Despite his own criticisms of the patent system, Gottlieb has warned of the prospect of radical anti-patent reforms. He has argued that anti-competitive practices are helping to create a situation in which many are “shooting at the branded drug makers” and he has cautioned that there is a danger that “the shrapnel could… fray the fragile market-based rewards that support new innovation”. In other words, there is a danger that a failure to address genuine problems with the way the patent system operates could lead to excessive or extreme IP reforms that will have an unduly negative impact on the rights of innovators in their most important market.
This change in the political climate has not gone unnoticed by rights holders. PhRMA, which represents the country’s major branded pharmaceutical companies, has significantly upped its lobbying outlay in recent times, increasing its spend from $19.62 million in 2016 to $25.43 million in 2017, and raising its output by a further 34.87% year-on-year in the first quarter of 2018.

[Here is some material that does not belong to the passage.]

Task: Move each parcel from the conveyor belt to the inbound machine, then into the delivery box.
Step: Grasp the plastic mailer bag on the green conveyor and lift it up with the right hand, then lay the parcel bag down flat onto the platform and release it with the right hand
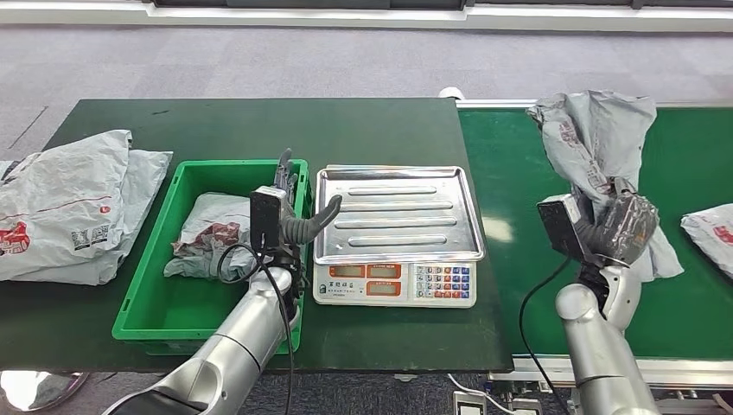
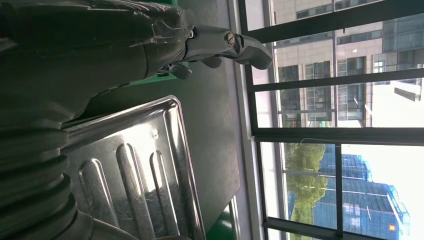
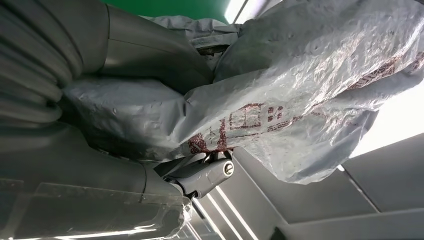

However, greater investment in lobbying is hardly an effective counter to the growing anti-pharma and anti-patent narratives – rather it is perceived by many to vindicate them. It is not obvious how innovators ought to react to the present challenges; perhaps a better account will need to be given of the social value of patents (including follow-on drug patents) or maybe the emphasis should be on changing behaviour in response to some of the legitimate criticisms being made against industry players. Either way, life sciences companies will need to respond thoughtfully and proactively if hostile reforms are to be avoided.
Pharmaceutical companies depend on strong patent protection to recoup R&D and fund further innovation. This is especially the case in the core US market. But against a background of fast-rising drug prices, US patients, advocacy groups and politicians are scrutinising the pharmaceutical patent system more rigorously than ever before.
- Pharma innovators have been accused by many of seeking to game the system by evergreening patent protection on their drugs. AbbVie’s Humira patent strategy has received particularly widespread criticism.
- Calls to reform the patent system in ways that would be adverse to rights holders have grown in recent years, with proposals ranging from changing the inventiveness standard and de-linking R&D from drug prices, to expanding the use of compulsory licensing and greater harmonisation of PTAB and Hatch-Waxman proceedings.
- Rights holders must now think more seriously and creatively than before about how to respond to these growing challenges.